DATA BLOCK
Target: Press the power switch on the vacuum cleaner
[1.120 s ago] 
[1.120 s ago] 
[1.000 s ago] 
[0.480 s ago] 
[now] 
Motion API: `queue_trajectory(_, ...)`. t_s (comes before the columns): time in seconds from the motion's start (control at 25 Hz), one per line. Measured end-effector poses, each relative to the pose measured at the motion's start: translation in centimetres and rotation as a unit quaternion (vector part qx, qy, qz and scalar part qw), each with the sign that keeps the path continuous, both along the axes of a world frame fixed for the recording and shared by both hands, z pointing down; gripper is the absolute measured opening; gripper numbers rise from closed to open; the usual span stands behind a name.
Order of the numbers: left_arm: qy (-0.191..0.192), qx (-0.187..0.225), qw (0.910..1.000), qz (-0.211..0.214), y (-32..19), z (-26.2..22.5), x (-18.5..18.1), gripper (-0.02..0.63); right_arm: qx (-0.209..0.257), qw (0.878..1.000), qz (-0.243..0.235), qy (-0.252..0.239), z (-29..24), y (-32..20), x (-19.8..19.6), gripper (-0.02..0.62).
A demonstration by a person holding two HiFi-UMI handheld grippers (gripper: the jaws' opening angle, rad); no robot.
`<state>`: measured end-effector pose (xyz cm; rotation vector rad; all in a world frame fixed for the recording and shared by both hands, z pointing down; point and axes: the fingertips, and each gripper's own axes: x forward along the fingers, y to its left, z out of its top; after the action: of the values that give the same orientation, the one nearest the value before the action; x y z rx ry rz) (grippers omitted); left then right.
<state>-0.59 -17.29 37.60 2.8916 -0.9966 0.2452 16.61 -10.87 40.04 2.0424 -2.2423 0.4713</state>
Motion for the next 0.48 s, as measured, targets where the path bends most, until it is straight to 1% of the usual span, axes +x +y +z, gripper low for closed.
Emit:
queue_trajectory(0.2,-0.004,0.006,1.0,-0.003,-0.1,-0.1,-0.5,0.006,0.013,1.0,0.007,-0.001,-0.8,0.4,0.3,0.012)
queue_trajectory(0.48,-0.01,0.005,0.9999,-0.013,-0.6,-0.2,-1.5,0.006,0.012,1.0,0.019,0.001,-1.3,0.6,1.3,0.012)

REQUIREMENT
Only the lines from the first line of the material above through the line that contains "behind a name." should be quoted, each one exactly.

SOLUTION BELOW
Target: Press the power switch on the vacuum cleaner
[1.120 s ago] 
[1.120 s ago] 
[1.000 s ago] 
[0.480 s ago] 
[now] 
Motion API: `queue_trajectory(_, ...)`. t_s (comes before the columns): time in seconds from the motion's start (control at 25 Hz), one per line. Measured end-effector poses, each relative to the pose measured at the motion's start: translation in centimetres and rotation as a unit quaternion (vector part qx, qy, qz and scalar part qw), each with the sign that keeps the path continuous, both along the axes of a world frame fixed for the recording and shared by both hands, z pointing down; gripper is the absolute measured opening; gripper numbers rise from closed to open; the usual span stands behind a name.

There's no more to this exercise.